- Palmville Township, Minnesota Location within the state of Minnesota Palmville Township, Minnesota Palmville Township, Minnesota (the United States)
- Coordinates: 48°35′7″N 95°47′0″W﻿ / ﻿48.58528°N 95.78333°W
- Country: United States
- State: Minnesota
- County: Roseau

Area
- • Total: 35.8 sq mi (92.8 km^{2})
- • Land: 35.8 sq mi (92.7 km^{2})
- • Water: 0.039 sq mi (0.1 km^{2})
- Elevation: 1,145 ft (349 m)

Population (2000)
- • Total: 55
- • Density: 1.6/sq mi (0.6/km^{2})
- Time zone: UTC-6 (Central (CST))
- • Summer (DST): UTC-5 (CDT)
- FIPS code: 27-49588
- GNIS feature ID: 0665251

= Palmville Township, Roseau County, Minnesota =

Township in Minnesota, United States

Palmville Township is a township in Roseau County, Minnesota, United States. The population was 55 at the 2000 census. The town was named for Louis Palm, a Swedish settler.

==Geography==
According to the United States Census Bureau, the township has a total area of 35.8 square miles (92.8 km^{2}); 35.8 square miles (92.7 km^{2}) is land and 0.04 square miles (0.1 km^{2}) (0.08%) is water.

==Demographics==
As of the census of 2000, there were 55 people, 19 households, and 14 families residing in the township. The population density was 1.5 people per square mile (0.6/km^{2}). There were 27 housing units at an average density of 0.8/sq mi (0.3/km^{2}). The racial makeup of the township was 94.55% White, 1.82% Asian, and 3.64% from two or more races.

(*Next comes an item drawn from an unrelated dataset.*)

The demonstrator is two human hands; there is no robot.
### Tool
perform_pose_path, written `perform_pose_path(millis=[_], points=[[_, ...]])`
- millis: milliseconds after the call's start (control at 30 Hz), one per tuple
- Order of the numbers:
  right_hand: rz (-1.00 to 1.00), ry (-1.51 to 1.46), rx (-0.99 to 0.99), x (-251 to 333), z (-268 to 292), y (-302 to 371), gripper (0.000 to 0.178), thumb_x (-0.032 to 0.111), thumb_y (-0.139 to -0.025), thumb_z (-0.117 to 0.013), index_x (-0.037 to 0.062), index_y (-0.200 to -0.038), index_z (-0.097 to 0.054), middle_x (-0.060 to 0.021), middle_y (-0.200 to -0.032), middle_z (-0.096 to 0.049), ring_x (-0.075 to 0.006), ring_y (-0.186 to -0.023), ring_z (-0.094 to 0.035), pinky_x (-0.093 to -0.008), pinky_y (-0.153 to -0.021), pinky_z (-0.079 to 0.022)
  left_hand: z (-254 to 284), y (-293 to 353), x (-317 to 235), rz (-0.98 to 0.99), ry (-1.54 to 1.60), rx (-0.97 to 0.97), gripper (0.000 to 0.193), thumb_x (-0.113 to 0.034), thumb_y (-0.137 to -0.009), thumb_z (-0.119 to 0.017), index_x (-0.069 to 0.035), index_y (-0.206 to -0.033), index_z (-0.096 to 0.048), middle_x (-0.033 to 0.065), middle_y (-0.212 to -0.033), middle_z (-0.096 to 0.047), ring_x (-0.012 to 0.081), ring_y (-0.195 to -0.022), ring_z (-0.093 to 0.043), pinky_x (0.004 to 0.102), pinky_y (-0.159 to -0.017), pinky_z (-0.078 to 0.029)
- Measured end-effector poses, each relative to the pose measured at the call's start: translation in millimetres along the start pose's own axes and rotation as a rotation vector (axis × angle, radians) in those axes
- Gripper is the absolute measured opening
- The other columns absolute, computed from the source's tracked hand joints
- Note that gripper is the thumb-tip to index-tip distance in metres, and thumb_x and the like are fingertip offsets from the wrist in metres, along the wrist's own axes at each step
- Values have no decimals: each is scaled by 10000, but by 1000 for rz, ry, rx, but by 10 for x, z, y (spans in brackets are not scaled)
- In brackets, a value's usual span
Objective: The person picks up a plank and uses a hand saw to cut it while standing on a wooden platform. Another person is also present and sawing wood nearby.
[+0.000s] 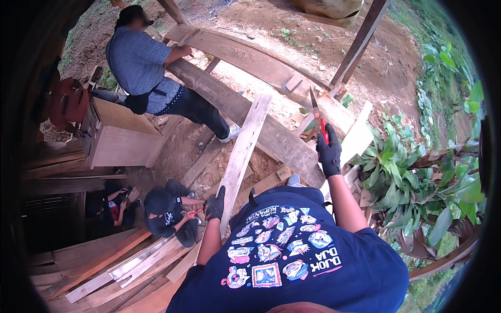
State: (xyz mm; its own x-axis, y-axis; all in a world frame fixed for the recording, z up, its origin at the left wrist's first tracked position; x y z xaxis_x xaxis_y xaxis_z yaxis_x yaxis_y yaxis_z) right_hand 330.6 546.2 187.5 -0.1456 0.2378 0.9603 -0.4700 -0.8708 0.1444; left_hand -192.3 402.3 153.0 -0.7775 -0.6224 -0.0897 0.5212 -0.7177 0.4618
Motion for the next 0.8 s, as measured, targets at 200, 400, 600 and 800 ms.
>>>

There were 19 households, out of which 52.6% had children under the age of 18 living with them, 78.9% were married couples living together, and 21.1% were non-families. 21.1% of all households were made up of individuals, and 15.8% had someone living alone who was 65 years of age or older. The average household size was 2.89 and the average family size was 3.40.

In the township the population was spread out, with 30.9% under the age of 18, 7.3% from 18 to 24, 18.2% from 25 to 44, 27.3% from 45 to 64, and 16.4% who were 65 years of age or older. The median age was 43 years. For every 100 females, there were 129.2 males. For every 100 females age 18 and over, there were 123.5 males.

The median income for a household in the township was $40,000, and the median income for a family was $40,625. Males had a median income of $23,750 versus $38,750 for females. The per capita income for the township was $17,408. There were 20.0% of families and 10.4% of the population living below the poverty line, including 16.7% of under eighteens and none of those over 64.